### TASK ITEM
A faithful copy of all the data is the goal; omit the pictures.

================================

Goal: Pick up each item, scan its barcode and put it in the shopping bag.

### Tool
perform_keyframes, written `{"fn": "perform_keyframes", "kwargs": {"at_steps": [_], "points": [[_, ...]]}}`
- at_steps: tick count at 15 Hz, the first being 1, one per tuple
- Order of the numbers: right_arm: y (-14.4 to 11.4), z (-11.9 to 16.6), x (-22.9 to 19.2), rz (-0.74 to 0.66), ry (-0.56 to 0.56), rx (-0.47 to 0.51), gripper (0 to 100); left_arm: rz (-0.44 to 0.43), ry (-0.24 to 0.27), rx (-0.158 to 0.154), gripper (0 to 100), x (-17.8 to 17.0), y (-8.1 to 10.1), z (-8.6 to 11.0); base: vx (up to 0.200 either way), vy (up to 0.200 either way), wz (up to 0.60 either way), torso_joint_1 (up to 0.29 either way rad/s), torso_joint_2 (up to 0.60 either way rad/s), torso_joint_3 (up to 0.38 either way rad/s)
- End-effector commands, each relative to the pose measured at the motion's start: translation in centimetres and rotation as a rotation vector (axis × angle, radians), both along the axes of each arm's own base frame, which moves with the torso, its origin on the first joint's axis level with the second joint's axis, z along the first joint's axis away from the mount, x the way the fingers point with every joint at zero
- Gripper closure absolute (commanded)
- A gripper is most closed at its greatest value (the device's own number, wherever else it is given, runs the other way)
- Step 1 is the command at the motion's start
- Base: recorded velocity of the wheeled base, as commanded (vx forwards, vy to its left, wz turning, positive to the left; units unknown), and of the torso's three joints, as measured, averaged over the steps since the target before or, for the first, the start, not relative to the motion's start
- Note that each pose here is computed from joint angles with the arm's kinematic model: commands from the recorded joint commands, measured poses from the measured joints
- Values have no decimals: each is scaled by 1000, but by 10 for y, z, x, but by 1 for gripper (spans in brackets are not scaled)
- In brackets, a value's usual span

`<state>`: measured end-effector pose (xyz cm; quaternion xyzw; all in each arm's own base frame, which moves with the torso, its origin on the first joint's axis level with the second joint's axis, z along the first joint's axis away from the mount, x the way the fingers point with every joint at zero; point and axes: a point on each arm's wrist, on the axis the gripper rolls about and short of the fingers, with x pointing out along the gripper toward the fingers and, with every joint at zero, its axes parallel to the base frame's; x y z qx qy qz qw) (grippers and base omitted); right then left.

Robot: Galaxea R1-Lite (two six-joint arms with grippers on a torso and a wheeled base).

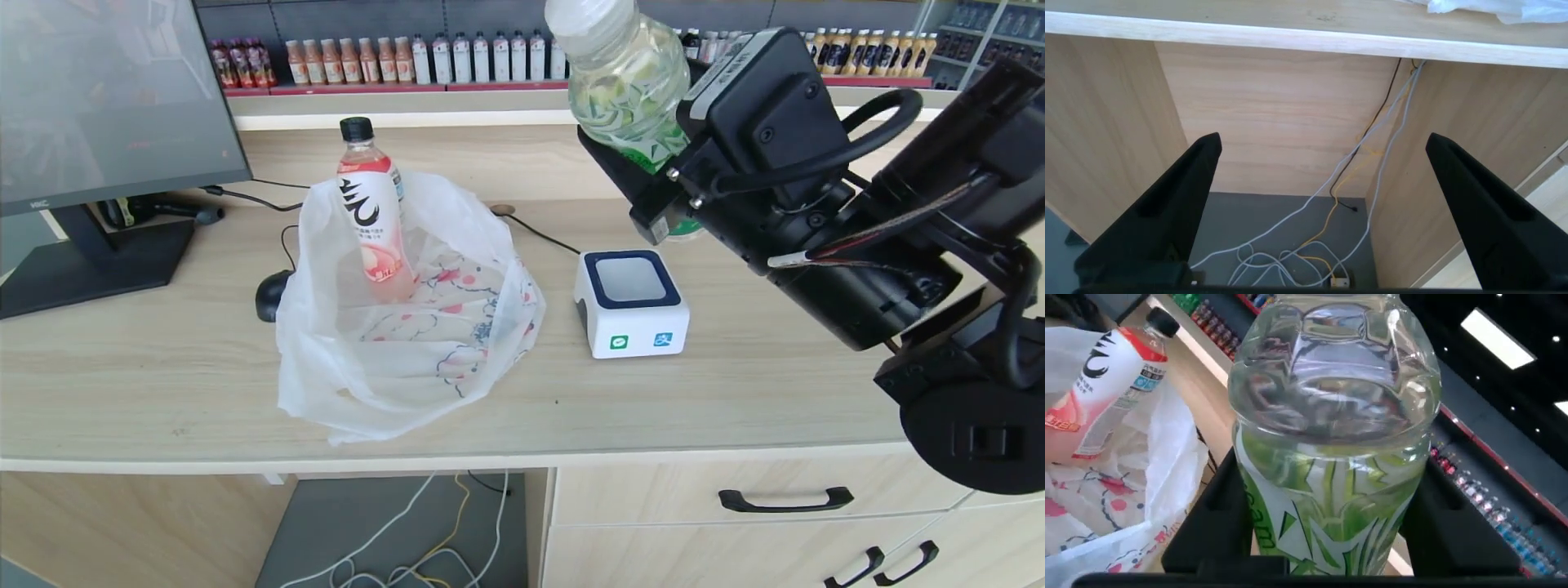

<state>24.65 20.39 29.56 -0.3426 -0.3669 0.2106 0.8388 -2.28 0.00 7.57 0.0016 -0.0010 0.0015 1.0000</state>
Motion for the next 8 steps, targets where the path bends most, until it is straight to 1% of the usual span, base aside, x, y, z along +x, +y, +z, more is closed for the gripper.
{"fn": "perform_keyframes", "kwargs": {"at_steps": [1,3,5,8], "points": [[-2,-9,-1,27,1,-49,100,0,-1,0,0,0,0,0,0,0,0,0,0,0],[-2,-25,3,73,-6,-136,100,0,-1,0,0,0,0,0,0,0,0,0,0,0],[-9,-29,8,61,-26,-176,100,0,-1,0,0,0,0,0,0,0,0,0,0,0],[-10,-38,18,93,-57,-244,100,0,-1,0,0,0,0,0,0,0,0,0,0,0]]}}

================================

### SOLUTION
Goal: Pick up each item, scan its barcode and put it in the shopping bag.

### Tool
perform_keyframes, written `{"fn": "perform_keyframes", "kwargs": {"at_steps": [_], "points": [[_, ...]]}}`
- at_steps: tick count at 15 Hz, the first being 1, one per tuple
- Order of the numbers: right_arm: y (-14.4 to 11.4), z (-11.9 to 16.6), x (-22.9 to 19.2), rz (-0.74 to 0.66), ry (-0.56 to 0.56), rx (-0.47 to 0.51), gripper (0 to 100); left_arm: rz (-0.44 to 0.43), ry (-0.24 to 0.27), rx (-0.158 to 0.154), gripper (0 to 100), x (-17.8 to 17.0), y (-8.1 to 10.1), z (-8.6 to 11.0); base: vx (up to 0.200 either way), vy (up to 0.200 either way), wz (up to 0.60 either way), torso_joint_1 (up to 0.29 either way rad/s), torso_joint_2 (up to 0.60 either way rad/s), torso_joint_3 (up to 0.38 either way rad/s)
- End-effector commands, each relative to the pose measured at the motion's start: translation in centimetres and rotation as a rotation vector (axis × angle, radians), both along the axes of each arm's own base frame, which moves with the torso, its origin on the first joint's axis level with the second joint's axis, z along the first joint's axis away from the mount, x the way the fingers point with every joint at zero
- Gripper closure absolute (commanded)
- A gripper is most closed at its greatest value (the device's own number, wherever else it is given, runs the other way)
- Step 1 is the command at the motion's start
- Base: recorded velocity of the wheeled base, as commanded (vx forwards, vy to its left, wz turning, positive to the left; units unknown), and of the torso's three joints, as measured, averaged over the steps since the target before or, for the first, the start, not relative to the motion's start
- Note that each pose here is computed from joint angles with the arm's kinematic model: commands from the recorded joint commands, measured poses from the measured joints
- Values have no decimals: each is scaled by 1000, but by 10 for y, z, x, but by 1 for gripper (spans in brackets are not scaled)
- In brackets, a value's usual span

`<state>`: measured end-effector pose (xyz cm; quaternion xyzw; all in each arm's own base frame, which moves with the torso, its origin on the first joint's axis level with the second joint's axis, z along the first joint's axis away from the mount, x the way the fingers point with every joint at zero; point and axes: a point on each arm's wrist, on the axis the gripper rolls about and short of the fingers, with x pointing out along the gripper toward the fingers and, with every joint at zero, its axes parallel to the base frame's; x y z qx qy qz qw) (grippers and base omitted); right then left.

Robot: Galaxea R1-Lite (two six-joint arms with grippers on a torso and a wheeled base).


<state>24.65 20.39 29.56 -0.3426 -0.3669 0.2106 0.8388 -2.28 0.00 7.57 0.0016 -0.0010 0.0015 1.0000</state>
Motion for the next 8 steps, targets where the path bends most, until it is straight to 1% of the usual span, base aside, x, y, z along +x, +y, +z, more is closed for the gripper.
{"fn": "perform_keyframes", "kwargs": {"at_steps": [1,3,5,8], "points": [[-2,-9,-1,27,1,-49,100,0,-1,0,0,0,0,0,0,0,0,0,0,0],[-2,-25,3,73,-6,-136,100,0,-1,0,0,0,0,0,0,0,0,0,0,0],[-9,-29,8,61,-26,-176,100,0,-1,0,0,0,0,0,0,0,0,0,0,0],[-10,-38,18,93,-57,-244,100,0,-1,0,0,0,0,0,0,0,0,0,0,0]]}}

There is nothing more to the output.